ICYMI: I’m now the American history columnist at the NYT book review. Head over to the NYT to read the first one on THIS hot bench summer.

1. Listen to Senator John F. Kennedy read the Declaration of Independence
On July 4, 1957, Senator Kennedy on WQXR Radio in New York. (via JFK Library.)
2. Nixon Threw the Most Chaotic July 4th Pool Party
Before Trump gave us tanks and a merch table, Nixon’s Honor America Day was the original prototype: deeply unserious about unity, aggressively curated, and allergic to dissent. Both men turned the Fourth into a mirror—not of national values, but of presidential ego.
Like Trump, Nixon needed a distraction. He was fresh off the Kent State massacre—four students dead, shot by the National Guard for daring to protest Nixon’s expansion of the Vietnam War—and knee-deep in the Cambodian campaign.
“I don’t want to be the one Black guy on Nixon’s float.”
—Civil rights leader Dick Gregory on why he declined Nixon’s invitation.
Nixon’s handlers called it a nonpartisan celebration. In reality, it was a meticulously stage-managed spectacle. White House advance men scoured the country for “Silent Majority” supporters, busing in crowds to ensure the right kind of patriotism showed up on camera.
The media, however, was far more interested in antiwar protesters: Black Panthers, and even the National Socialist White People’s Party—a combustible mix.
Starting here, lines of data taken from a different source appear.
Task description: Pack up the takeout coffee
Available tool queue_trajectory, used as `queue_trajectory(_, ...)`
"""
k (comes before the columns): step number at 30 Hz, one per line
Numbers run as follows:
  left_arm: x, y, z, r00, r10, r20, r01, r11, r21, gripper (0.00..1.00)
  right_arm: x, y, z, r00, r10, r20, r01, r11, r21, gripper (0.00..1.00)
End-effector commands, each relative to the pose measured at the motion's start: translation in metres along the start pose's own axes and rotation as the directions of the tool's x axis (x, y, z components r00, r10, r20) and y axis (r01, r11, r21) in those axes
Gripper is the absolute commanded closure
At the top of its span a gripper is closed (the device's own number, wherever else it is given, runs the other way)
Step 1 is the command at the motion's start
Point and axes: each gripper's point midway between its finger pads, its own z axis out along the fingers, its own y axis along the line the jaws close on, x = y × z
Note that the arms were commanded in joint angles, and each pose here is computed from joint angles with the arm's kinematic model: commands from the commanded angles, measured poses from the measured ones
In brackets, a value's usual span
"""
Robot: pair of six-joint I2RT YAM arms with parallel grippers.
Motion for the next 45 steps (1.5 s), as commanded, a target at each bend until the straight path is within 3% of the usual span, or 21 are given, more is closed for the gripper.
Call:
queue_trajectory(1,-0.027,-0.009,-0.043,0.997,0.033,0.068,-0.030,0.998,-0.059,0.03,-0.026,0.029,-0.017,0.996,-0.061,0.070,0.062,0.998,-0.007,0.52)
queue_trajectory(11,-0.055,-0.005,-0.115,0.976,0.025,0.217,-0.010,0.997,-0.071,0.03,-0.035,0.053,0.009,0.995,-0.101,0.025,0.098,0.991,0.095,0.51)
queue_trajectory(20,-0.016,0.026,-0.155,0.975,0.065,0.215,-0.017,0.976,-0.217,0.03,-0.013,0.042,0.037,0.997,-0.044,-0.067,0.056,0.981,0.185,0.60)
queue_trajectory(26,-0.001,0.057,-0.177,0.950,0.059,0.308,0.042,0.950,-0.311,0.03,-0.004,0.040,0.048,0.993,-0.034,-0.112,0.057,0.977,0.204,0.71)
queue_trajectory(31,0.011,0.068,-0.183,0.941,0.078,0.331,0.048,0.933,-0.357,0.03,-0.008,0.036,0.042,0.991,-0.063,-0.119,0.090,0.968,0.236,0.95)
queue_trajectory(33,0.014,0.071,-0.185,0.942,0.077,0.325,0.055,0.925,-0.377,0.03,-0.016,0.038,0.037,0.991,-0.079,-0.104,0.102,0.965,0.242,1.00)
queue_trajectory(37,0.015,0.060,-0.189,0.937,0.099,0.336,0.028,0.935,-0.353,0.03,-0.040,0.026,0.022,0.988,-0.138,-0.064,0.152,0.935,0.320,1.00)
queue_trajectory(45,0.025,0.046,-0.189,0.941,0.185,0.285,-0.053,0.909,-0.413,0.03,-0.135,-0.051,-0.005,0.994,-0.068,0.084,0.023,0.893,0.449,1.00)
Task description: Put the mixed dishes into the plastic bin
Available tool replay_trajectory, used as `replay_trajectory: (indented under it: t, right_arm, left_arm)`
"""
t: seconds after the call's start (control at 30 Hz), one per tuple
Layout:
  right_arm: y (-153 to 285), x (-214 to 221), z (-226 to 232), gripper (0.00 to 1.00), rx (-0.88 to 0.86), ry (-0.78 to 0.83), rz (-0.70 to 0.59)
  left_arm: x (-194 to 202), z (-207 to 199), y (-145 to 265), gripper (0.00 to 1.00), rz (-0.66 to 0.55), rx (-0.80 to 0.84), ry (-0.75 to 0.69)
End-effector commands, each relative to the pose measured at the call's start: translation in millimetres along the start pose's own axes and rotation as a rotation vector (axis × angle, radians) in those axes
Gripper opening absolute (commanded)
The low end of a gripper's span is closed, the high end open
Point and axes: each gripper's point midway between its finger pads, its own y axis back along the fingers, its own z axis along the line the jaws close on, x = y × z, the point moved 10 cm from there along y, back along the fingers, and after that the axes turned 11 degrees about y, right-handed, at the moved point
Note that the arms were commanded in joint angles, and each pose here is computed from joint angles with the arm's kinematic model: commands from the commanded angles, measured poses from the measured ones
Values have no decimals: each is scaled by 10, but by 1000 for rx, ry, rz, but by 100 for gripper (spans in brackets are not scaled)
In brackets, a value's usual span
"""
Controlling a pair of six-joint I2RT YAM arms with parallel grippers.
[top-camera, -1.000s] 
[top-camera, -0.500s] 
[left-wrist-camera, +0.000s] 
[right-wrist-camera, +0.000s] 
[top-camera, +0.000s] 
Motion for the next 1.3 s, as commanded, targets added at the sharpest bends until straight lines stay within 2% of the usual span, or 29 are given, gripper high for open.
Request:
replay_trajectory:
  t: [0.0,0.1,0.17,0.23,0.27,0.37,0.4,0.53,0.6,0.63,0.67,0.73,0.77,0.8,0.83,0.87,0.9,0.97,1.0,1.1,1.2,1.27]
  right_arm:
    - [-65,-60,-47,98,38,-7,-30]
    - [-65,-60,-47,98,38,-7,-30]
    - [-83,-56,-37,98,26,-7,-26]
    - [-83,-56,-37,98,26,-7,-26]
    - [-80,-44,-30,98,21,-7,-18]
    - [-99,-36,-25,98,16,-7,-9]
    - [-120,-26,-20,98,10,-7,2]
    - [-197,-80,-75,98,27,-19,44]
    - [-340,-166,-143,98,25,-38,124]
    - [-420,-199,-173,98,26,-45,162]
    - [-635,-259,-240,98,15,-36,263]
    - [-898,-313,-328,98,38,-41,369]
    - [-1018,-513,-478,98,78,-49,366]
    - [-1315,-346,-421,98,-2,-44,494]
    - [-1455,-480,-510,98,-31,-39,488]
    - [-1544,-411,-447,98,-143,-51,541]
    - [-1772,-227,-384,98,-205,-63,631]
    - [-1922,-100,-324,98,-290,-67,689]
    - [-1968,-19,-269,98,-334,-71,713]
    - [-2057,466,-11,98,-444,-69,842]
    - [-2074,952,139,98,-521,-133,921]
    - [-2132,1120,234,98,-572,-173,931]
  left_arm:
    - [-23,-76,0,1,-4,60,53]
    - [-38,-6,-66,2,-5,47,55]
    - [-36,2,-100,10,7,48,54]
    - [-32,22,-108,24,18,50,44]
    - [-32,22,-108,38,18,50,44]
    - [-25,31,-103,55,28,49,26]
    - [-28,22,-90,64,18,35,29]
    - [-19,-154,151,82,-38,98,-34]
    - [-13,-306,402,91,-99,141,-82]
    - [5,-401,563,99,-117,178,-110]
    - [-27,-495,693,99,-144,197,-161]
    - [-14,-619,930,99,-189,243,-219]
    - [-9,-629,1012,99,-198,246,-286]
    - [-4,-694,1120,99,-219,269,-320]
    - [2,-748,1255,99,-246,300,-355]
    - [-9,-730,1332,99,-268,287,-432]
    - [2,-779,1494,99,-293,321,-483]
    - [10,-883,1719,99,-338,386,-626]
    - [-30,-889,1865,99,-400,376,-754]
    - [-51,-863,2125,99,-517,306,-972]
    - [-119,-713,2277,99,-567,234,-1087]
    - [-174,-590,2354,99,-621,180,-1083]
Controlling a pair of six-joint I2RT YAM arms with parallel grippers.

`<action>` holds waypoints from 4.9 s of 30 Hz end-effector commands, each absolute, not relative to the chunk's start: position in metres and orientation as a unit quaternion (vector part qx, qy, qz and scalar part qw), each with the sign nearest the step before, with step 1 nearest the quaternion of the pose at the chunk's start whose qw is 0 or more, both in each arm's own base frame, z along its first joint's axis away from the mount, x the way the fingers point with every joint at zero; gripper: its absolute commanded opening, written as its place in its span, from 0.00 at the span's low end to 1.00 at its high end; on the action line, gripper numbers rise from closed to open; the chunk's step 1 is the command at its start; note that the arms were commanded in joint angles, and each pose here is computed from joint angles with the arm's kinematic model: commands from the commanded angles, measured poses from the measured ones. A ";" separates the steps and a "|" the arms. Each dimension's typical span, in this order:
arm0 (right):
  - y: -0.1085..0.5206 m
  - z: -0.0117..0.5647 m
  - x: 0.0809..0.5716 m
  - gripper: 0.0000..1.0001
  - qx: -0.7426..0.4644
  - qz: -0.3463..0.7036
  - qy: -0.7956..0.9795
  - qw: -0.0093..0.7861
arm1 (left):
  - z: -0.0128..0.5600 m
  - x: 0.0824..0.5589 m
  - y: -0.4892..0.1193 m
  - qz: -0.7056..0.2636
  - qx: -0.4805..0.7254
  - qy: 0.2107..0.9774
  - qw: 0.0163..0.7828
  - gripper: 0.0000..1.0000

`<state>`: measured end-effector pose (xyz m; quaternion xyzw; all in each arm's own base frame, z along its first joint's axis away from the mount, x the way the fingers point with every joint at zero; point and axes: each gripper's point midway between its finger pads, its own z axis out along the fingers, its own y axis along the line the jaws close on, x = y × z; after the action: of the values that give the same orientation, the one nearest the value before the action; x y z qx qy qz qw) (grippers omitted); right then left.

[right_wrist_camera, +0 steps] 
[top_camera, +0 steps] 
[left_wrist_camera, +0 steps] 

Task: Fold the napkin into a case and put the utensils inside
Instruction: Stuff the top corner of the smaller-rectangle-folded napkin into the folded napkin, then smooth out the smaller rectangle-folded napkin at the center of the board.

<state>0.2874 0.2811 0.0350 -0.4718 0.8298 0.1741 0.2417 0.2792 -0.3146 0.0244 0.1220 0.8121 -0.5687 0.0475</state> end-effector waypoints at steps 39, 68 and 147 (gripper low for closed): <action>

The Reflecting Pool became a protest stage: tear gas drifted over the crowd to a soundtrack that alternated between “God Bless America,” “Free Bobby Seale!” and “fuck the pigs” chants. A truck was driven into the water—though accounts differ on who drove the truck into the pool; some say protesters, others say police.
“It looks like Vietnam, doesn’t it?” Bob Hope quipped.

Nixon craved adoration as much as Trump, but not the spotlight. Unlike the current president, Nixon was far removed from this particular public failure. He phoned it in from San Clemente, California with a vague, pre-recorded saccharine message about America being a beacon of “just and orderly growth.”
They’re both “pick me” presidents. Desperate to be adored, painfully insecure, deeply unlikable, obsessed with the optics of loyalty, and forever convinced that the media, the left, and the hippies were conspiring to ruin his party. Trump brought fireworks and fighter jets. Nixon brought Billy Graham and a backup choir. But the impulse was the same: if you can’t win over the nation, at least get good coverage.
The real fireworks aren’t just in the sky. They’re in the ways presidents have tried, again and again, to turn a sacred day of independence into a personal stage, blurring the lines between unity and spectacle, democracy and distraction. That they just happened to be the worst ones from a party that has so devolved over the last 50 years? Well, that’s no coincidence.
3. Myths We Set Off Every July 4th
Every Independence Day, we rerun the greatest hits: liberty was declared, tyranny defeated, and America great forever and ever and ever.
George Washington gets to be stoic, Thomas Jefferson gets to write, and America gets to be exceptional. The story never changes because it’s not designed to inform—it’s designed to reassure.